There are plenty more ways to go about it, but in the end it's going to come down to either (1) determining the price where you feel you have derisked enough to make the potential reward worthwhile, or (2) seeing if someone with experience in the project area can give you a more accurate estimate.
Wish you well with this!
Ryan
Hi Valentin,
Adding more to Rayan’s point and also elaborating a bit. As a feasibility study you could check over internet if the problems are solved by others. Are there any clue/logic/open-source implementation of them? They could be your exact problems or similar to them. The respective developer can understand the ways. This will help you to identify the blockers if any. Because blockers are the ones which shoots you away out of your estimation. Once the logics are understood break the problem statements into various small demonstrable outputs and estimate them. For any Output there is always an easy part, average part, hard part and harder part.

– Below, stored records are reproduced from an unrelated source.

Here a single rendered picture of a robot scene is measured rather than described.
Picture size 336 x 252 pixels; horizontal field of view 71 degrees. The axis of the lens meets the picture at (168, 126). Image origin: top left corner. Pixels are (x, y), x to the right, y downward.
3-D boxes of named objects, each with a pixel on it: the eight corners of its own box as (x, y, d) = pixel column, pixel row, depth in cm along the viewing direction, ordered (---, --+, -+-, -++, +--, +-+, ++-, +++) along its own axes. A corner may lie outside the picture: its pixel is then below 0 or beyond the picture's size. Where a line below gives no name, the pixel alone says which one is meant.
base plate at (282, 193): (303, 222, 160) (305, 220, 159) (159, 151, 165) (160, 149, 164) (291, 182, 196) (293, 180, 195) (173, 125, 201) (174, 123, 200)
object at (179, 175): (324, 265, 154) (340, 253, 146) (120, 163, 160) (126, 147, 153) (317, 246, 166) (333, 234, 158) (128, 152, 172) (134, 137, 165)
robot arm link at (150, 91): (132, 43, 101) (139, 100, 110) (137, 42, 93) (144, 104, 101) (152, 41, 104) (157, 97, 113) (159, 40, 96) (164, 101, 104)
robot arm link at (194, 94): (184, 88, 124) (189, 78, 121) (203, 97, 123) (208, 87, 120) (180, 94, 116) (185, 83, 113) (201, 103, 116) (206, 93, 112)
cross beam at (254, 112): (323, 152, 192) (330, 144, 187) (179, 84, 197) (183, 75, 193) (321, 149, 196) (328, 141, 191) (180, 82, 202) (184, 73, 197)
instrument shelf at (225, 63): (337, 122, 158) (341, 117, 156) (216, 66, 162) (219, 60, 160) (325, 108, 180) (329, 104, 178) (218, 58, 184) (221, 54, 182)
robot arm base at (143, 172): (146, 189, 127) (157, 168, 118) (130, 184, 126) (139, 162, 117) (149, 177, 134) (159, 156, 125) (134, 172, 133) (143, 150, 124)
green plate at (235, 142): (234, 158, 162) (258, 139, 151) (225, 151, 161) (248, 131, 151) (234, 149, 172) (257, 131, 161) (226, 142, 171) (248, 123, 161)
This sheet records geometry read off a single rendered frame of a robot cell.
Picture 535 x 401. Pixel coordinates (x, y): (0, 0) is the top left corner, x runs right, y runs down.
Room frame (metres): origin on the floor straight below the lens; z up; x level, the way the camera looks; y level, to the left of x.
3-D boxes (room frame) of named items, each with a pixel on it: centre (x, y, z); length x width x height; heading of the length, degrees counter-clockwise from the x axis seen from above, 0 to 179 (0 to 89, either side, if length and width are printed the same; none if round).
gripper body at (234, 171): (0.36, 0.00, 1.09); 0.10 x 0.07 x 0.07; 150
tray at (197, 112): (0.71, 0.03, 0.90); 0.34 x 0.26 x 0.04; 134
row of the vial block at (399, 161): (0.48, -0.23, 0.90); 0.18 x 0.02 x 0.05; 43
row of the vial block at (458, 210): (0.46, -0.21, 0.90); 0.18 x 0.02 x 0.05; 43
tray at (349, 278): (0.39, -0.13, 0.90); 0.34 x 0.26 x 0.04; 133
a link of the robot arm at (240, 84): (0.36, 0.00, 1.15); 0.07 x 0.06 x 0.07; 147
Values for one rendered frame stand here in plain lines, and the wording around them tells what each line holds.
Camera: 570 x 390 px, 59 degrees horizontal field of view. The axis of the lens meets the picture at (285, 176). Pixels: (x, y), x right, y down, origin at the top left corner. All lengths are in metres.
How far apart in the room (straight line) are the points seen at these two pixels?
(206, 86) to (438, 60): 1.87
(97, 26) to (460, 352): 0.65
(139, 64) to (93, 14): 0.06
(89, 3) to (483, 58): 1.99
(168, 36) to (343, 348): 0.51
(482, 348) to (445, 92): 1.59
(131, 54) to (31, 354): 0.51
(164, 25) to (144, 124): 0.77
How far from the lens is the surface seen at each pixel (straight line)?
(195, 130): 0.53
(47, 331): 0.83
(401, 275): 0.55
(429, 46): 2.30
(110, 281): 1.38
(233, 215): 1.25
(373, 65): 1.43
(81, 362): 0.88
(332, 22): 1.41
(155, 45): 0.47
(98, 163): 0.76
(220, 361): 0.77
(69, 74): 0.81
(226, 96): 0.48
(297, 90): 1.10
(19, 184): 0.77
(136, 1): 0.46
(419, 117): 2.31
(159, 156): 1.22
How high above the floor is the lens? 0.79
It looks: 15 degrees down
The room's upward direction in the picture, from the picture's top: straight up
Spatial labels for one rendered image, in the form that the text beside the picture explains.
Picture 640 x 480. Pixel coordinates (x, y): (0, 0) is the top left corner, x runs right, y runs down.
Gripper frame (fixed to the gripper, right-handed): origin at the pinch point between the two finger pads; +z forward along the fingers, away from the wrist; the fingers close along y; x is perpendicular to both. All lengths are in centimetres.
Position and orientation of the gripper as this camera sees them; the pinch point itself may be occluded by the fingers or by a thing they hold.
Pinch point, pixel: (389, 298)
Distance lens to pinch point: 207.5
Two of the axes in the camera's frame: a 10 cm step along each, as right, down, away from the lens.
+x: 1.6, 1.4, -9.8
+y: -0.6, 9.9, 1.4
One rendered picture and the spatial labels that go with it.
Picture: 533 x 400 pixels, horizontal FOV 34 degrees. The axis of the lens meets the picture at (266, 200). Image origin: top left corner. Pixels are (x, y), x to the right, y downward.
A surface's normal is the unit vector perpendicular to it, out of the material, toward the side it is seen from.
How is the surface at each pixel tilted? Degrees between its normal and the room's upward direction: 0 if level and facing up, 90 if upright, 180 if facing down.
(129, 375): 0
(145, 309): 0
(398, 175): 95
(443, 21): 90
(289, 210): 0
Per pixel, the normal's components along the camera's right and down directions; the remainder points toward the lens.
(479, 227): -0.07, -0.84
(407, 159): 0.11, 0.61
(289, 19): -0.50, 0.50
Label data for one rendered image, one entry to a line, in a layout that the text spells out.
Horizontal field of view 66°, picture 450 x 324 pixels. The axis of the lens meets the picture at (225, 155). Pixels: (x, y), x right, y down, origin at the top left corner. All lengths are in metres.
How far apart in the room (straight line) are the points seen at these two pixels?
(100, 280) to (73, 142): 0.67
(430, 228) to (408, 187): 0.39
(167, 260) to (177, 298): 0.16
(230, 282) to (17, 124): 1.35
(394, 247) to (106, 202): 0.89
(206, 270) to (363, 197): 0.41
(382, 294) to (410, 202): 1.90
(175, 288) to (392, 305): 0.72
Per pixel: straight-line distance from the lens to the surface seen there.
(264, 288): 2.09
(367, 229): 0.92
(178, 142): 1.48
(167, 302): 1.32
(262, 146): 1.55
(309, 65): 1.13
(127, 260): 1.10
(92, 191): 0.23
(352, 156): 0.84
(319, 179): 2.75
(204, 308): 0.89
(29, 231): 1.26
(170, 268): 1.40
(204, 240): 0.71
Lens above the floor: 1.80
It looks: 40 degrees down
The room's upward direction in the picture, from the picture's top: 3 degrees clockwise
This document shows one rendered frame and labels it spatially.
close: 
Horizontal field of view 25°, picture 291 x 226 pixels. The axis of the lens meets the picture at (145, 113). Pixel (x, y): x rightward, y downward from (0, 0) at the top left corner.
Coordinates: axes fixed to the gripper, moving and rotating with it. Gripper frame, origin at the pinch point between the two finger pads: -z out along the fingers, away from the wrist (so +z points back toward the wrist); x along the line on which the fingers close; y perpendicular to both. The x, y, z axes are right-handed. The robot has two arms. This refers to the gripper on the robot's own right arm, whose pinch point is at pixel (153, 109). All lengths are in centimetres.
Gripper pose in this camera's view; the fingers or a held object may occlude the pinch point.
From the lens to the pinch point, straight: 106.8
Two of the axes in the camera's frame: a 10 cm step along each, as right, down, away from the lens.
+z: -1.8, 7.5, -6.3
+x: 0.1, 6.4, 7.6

Easy or certain part which you can estimate correctly, because it done earlier, but add few buffers time to hard + harder part.
So, if you don’t have any expert to suggest & estimate, above is way you could approach.
As Rayan mentioned you should always balance between your good/exact estimated time-line and bagging the project. Sometime you need to estimate tight (effective/billable hours) in terms of providing cost but could stretch the calendar deadline through project management negotiations.
Thanks,
Sandeep
Hello. No one has experience in estimating unknown work. There is plenty of effort estimation methodologies and they all are not exactly correct. You can use one of the methodologies used with Agile. Like the one when the team gets together and each member has a card where he/she writes her estimate and puts card face down. Then when everyone is ready cards are opened and members with biggest and smallest estimates explain their numbers and team discuss. Then you repeat the cycle with cards, and repeat it until all numbers are the same or very close. There are other methodologies, but this one is very popular. You can Google for "agile effort estimation methodologies" or like this.